──────── Data shown

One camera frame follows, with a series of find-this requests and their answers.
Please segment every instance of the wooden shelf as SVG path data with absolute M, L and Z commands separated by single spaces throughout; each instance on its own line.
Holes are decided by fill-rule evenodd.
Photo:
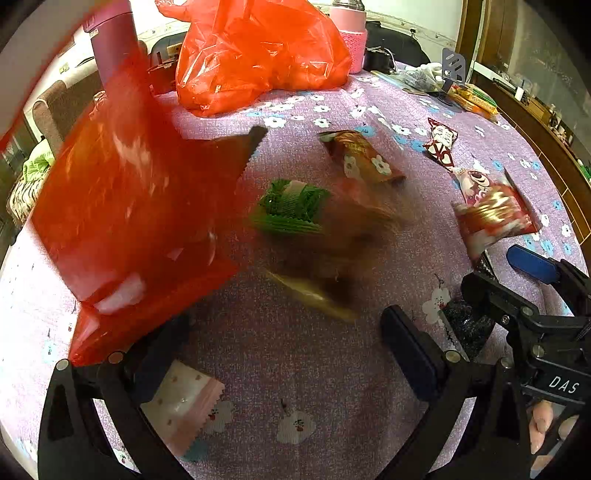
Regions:
M 591 186 L 577 159 L 547 125 L 504 88 L 477 72 L 472 75 L 472 83 L 494 98 L 501 115 L 525 138 L 544 165 L 562 198 L 587 268 L 591 270 Z

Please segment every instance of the black bag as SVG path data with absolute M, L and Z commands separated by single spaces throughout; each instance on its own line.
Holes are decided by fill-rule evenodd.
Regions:
M 368 30 L 366 47 L 385 47 L 394 54 L 396 61 L 413 67 L 431 62 L 416 38 L 389 28 L 383 28 L 378 21 L 366 22 L 365 28 Z

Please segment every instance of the pink water bottle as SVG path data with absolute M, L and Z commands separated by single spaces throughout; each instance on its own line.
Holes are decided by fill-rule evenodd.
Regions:
M 368 39 L 363 2 L 361 0 L 334 0 L 330 7 L 330 19 L 339 29 L 353 60 L 349 73 L 359 73 L 363 68 L 365 43 Z

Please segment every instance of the pink thermos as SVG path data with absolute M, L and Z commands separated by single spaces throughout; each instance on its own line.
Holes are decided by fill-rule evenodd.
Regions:
M 353 60 L 349 73 L 359 73 L 363 68 L 365 43 L 365 6 L 361 0 L 334 0 L 330 7 L 330 19 L 339 29 Z
M 90 34 L 100 80 L 105 85 L 119 64 L 138 48 L 134 15 L 129 0 L 113 0 L 97 10 L 85 23 Z

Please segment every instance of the candy wrapper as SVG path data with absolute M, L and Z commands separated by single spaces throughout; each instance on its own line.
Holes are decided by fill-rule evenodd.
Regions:
M 272 182 L 252 216 L 271 250 L 267 276 L 303 303 L 355 319 L 355 282 L 371 270 L 397 216 L 363 182 L 331 191 L 298 180 Z
M 469 206 L 476 206 L 494 185 L 505 183 L 480 170 L 458 167 L 450 167 L 448 170 L 458 181 L 464 200 Z
M 141 408 L 173 454 L 197 461 L 207 453 L 207 444 L 196 438 L 201 429 L 211 433 L 232 419 L 232 409 L 225 408 L 231 402 L 218 402 L 223 390 L 215 378 L 175 360 Z
M 353 130 L 323 132 L 319 140 L 331 158 L 343 166 L 345 176 L 368 184 L 405 178 L 404 173 L 389 163 L 360 133 Z
M 492 186 L 476 206 L 454 203 L 453 209 L 468 256 L 474 263 L 501 238 L 537 231 L 523 199 L 509 185 Z
M 452 145 L 456 141 L 457 132 L 433 118 L 429 118 L 428 121 L 431 125 L 432 140 L 425 143 L 423 147 L 441 166 L 453 167 Z

────────────────

Work required
Print every entry verbatim and leave all pictures out.

Your response
One camera frame follows, with a series of find-this requests and their answers.
Please segment every instance of the wooden shelf as SVG path data with absolute M, L and Z commands separated by single spaces throughout; each instance on its own line.
Holes are decided by fill-rule evenodd.
Photo:
Regions:
M 591 186 L 577 159 L 547 125 L 504 88 L 477 72 L 472 75 L 472 83 L 494 98 L 501 115 L 525 138 L 544 165 L 562 198 L 587 268 L 591 270 Z

Please segment every instance of the black bag as SVG path data with absolute M, L and Z commands separated by single spaces throughout; each instance on its own line.
Holes are decided by fill-rule evenodd.
Regions:
M 368 30 L 366 47 L 385 47 L 394 54 L 396 61 L 413 67 L 431 62 L 416 38 L 389 28 L 383 28 L 378 21 L 366 22 L 365 28 Z

Please segment every instance of the pink water bottle as SVG path data with absolute M, L and Z commands separated by single spaces throughout; each instance on its own line.
Holes are decided by fill-rule evenodd.
Regions:
M 368 39 L 363 2 L 361 0 L 334 0 L 330 7 L 330 19 L 339 29 L 353 60 L 349 73 L 359 73 L 363 68 L 365 43 Z

Please segment every instance of the pink thermos as SVG path data with absolute M, L and Z commands separated by single spaces throughout; each instance on its own line.
Holes are decided by fill-rule evenodd.
Regions:
M 353 60 L 349 73 L 359 73 L 363 68 L 365 43 L 365 6 L 361 0 L 334 0 L 330 7 L 330 19 L 339 29 Z
M 90 34 L 100 80 L 105 85 L 119 64 L 138 48 L 134 15 L 129 0 L 113 0 L 97 10 L 85 23 Z

Please segment every instance of the candy wrapper as SVG path data with absolute M, L and Z commands separated by single spaces throughout; each instance on its own line.
Holes are decided by fill-rule evenodd.
Regions:
M 272 182 L 252 216 L 271 250 L 267 276 L 303 303 L 355 319 L 355 282 L 371 270 L 397 216 L 363 182 L 331 191 L 298 180 Z
M 469 206 L 476 206 L 494 185 L 505 183 L 480 170 L 458 167 L 450 167 L 448 170 L 458 181 L 464 200 Z
M 141 408 L 173 454 L 197 461 L 207 453 L 207 444 L 196 438 L 201 429 L 211 433 L 232 419 L 232 409 L 225 408 L 231 402 L 218 402 L 223 390 L 215 378 L 175 360 Z
M 353 130 L 323 132 L 319 140 L 331 158 L 343 166 L 345 176 L 368 184 L 405 178 L 404 173 L 389 163 L 360 133 Z
M 492 186 L 476 206 L 454 203 L 453 209 L 468 256 L 474 263 L 501 238 L 537 231 L 523 199 L 509 185 Z
M 452 145 L 456 141 L 457 132 L 433 118 L 429 118 L 428 121 L 431 125 L 432 140 L 425 143 L 423 147 L 441 166 L 453 167 Z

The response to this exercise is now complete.